On espère bien que le temps sera clément comme un pape, car les enjeux sont énormes, comme nous l'évoquions dans un précédent papier. En effet, une étude britannique a montré que le marché lié aux énergies bleues pourrait atteindre 535 milliards d'euros entre 2010 et 2050. Et quand il s'agit d'argent, on peut faire confiance à l'"english flair" pour repérer les bons plans...

En tout cas, à ce prix là et si l'hydrolienne fait son nid au larges de nos côtes, il faudra peut-être bientôt parler d'un nouvel émirat breton. L'émirat de Sein, ça sonne bien. Avec tout cet argent, les parieurs vont peut-être pouvoir mettre une pièce sur la victoire du Stade Brestois en Ligue des Champions...

Bon, avant de tirer des plans sur la comète et de rêver à Messi au stade Francis le Blé, Sabella va d'abord devoir répondre avant le 16 mai à l'appel à manifestation d'intérêt (AMI) lancé par le gouvernement. 

L'AMI ? C'est un mécanisme qui permet à l'État de soutenir l'industrie des énergies marines en facilitant l'émergence d'une filière française. Gagner cet AMI permet d'obtenir un fort subventionnement à l'investissement. Et de bénéficier d'un prix de rachat bonifié du Mwh.

Clin d'oeil de l'histoire, l'AMI va concerner deux sites. Le breton donc, et un site normand situé dans le Cotentin. Se dirige-t-on vers un nouvel épisode de la guéguerre britanno-normande ? Peut-être.

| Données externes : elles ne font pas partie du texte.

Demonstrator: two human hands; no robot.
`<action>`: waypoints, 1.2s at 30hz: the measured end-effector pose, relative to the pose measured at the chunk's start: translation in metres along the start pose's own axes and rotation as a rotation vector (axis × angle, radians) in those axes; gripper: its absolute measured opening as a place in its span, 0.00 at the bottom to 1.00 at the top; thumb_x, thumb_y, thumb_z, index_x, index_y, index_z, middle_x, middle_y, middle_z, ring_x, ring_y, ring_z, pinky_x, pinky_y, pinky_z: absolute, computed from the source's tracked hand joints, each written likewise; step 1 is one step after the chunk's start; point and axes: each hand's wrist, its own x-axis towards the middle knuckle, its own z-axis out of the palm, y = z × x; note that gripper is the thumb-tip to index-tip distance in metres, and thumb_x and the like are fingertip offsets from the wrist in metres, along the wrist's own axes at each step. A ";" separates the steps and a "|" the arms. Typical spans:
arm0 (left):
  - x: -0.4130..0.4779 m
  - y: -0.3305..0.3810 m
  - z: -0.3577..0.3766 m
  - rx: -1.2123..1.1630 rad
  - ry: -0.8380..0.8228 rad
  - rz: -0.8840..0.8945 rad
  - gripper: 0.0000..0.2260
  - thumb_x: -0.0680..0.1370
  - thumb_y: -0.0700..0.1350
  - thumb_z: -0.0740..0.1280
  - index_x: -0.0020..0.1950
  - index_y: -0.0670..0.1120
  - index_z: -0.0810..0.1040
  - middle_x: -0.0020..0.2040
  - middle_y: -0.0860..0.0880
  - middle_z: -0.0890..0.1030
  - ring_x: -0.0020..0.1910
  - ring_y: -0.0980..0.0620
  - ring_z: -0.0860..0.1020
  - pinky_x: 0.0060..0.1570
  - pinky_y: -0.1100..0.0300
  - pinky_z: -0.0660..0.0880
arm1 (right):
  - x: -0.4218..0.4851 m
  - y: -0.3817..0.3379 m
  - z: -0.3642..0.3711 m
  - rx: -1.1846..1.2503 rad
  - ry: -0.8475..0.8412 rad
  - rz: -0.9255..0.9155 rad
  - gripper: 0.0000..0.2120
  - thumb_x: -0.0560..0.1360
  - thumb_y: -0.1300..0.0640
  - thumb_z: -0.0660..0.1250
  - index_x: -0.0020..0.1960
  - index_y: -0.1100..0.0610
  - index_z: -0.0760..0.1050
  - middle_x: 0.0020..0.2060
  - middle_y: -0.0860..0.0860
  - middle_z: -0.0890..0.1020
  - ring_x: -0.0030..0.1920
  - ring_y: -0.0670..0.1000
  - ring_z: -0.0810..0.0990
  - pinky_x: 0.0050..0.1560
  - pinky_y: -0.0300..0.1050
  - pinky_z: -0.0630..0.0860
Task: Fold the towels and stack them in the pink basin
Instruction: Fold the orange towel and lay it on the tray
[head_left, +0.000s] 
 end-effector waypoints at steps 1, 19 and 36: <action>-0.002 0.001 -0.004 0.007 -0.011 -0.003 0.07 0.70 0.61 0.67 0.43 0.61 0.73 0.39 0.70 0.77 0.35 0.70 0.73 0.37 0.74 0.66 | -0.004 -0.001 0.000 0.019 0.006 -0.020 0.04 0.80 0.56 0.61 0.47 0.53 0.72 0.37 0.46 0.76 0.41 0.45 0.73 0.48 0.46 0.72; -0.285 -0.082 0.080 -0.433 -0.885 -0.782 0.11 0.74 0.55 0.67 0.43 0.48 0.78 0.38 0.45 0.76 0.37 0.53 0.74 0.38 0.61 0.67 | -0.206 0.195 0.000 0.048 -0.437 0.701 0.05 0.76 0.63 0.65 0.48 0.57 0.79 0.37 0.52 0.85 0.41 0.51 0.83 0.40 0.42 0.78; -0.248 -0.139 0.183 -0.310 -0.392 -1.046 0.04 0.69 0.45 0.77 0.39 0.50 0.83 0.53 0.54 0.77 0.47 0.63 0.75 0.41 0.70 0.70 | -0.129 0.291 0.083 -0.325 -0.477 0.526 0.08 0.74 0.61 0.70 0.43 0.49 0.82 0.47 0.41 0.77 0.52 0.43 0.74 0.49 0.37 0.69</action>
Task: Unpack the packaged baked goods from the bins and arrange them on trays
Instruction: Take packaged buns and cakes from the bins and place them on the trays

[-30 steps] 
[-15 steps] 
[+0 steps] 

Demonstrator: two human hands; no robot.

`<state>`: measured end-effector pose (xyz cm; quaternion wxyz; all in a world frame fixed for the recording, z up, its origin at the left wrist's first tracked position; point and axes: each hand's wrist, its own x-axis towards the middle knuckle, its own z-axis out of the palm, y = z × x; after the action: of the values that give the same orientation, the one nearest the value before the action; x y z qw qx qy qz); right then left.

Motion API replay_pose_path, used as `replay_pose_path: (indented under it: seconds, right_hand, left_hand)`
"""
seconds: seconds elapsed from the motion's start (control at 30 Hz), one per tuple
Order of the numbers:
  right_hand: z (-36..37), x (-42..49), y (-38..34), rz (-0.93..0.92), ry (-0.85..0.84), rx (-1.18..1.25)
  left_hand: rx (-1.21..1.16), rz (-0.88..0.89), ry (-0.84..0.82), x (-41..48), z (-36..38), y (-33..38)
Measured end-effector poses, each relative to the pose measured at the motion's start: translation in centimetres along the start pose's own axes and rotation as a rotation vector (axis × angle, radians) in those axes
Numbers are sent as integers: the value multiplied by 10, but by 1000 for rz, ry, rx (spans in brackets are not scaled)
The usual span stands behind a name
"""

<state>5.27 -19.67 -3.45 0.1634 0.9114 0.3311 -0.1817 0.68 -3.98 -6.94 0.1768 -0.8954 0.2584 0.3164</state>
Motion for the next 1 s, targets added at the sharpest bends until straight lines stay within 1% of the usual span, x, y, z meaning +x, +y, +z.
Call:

Mais vu les enjeux, même une restitution compensatrice du Mont Saint-Michel n'intéressera pas grand monde en Bretagne... 

A terme, une ferme pilote pourrait voir le jour en 2017. Elle se situerait au Fromveur et pourrait compter 100 à 200 machines et devancerait le grand projet écossais, lui aussi en course pour devenir le premier parc d'hydrolienne au monde.